Local phrasing matters. The shipped patterns were written against synthetic and lightly-disguised examples and miss a lot of real world variation. Steps to localize:

  1. Sample first. Pull a few hundred narrative documents from your bundle and grep for each pattern's anchor word (ALSFRS, ECAS, family history, FVC, riluzole). Read the matches and the surrounding sentences.
  2. Add alternations. "ALSFRS-R: 32" and "ALSFRS-R 32/48" and "Total ALSFRS-R score is thirty-two" all need to match. The shipped patterns handle the first two; the third would need a numeric-words extension.
  3. Watch negation and hypotheticals. "Considering PEG", "discussed risks of tracheostomy", "patient declined NIV" all contain the trigger word but no actual milestone. Negation lookbehind (as the shipped family_history_positive uses to avoid "no family history of...") is a quick patch; clinical NLP libraries do this properly with assertion and modality detection.
  4. Add patterns specific to your disease. A cardiology registry would pattern on ejection fraction phrasing, NYHA class. An oncology registry on tumor stage, response criteria. A neurology registry on UPDRS, MoCA, Hoehn & Yahr.
  5. Validate before trusting captured values. Hand-review a stratified sample of note_extractions.csv — one in twenty matches across patterns — and compute precision per pattern. Anything below ~95% needs another pattern revision before its values feed downstream analysis.

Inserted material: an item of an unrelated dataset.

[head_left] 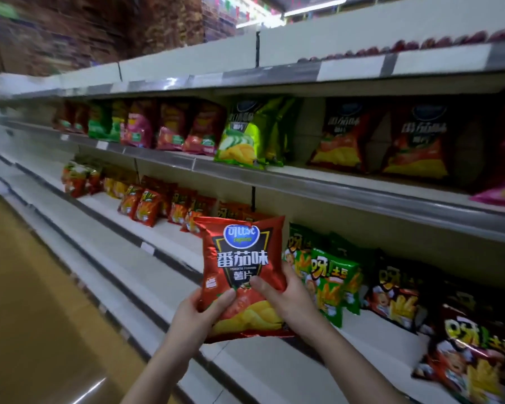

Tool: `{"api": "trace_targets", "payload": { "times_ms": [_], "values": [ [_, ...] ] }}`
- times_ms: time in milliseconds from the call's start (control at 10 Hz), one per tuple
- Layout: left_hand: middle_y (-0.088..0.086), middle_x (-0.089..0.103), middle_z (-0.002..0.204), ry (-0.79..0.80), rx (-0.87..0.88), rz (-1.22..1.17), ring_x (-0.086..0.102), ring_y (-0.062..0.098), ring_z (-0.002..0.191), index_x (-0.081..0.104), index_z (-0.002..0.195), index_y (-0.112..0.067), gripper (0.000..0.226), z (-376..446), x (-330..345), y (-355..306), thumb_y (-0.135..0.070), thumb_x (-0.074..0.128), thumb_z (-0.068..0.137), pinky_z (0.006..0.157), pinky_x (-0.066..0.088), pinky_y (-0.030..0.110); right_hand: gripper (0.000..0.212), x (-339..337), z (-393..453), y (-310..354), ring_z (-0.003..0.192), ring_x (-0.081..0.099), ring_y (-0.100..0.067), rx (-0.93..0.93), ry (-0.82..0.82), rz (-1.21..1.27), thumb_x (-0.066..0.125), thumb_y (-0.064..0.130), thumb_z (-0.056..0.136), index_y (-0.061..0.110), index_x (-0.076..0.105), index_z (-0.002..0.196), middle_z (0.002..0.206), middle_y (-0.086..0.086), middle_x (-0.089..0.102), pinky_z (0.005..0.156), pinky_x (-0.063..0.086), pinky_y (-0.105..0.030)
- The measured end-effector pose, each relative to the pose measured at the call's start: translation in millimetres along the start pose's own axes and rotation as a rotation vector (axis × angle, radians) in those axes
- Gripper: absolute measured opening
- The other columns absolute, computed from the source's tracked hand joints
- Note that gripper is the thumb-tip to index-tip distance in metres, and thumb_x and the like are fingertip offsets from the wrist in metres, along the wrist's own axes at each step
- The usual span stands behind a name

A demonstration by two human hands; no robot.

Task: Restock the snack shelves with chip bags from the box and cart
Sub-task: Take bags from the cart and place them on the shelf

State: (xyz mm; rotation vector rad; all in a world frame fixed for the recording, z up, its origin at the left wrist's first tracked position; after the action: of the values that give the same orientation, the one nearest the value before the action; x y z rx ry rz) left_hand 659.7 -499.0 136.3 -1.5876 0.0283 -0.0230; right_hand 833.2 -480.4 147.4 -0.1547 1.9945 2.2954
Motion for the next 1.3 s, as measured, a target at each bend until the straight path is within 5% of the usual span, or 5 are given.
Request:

When to step up to real NLP

Regex is appropriate when:

  • The phrasing is fairly stereotyped (lab values, structured headers, score grids).
  • You're piloting and need first-pass coverage in days, not months.
  • The domain is small enough that a few dozen patterns cover most of it.

Regex breaks down when:

  • Negation, hedging, and temporality matter ("considering tracheostomy", "tracheostomy declined", "tracheostomy was considered three years ago").
  • Coreference resolution is needed (multiple paragraphs about different family members).
  • Numbers are written as words, abbreviations vary across providers, or notes are heavily templated with stale auto-populated content.

At that point a clinical NLP pipeline is the right answer:

  • cTAKES (Apache) — mature, UMLS-backed, includes assertion/temporal modules.
  • MedSpaCy — lighter-weight, modern Python, with negspacy for negation.
  • Spark NLP for Healthcare — commercial; full clinical entity extraction including ICD/RxNorm linking.
  • Clinical-BERT family models — useful for relation extraction (e.g. "drug X caused side-effect Y") that pattern-matching can't reach.

This module's CSV output is intentionally compatible with these tools: (patient_id, source_id, pattern, value, char_offset) is the same row shape clinical-NLP outputs use, so a downstream system can consume note_extractions.csv directly while a richer NLP pipeline is being stood up.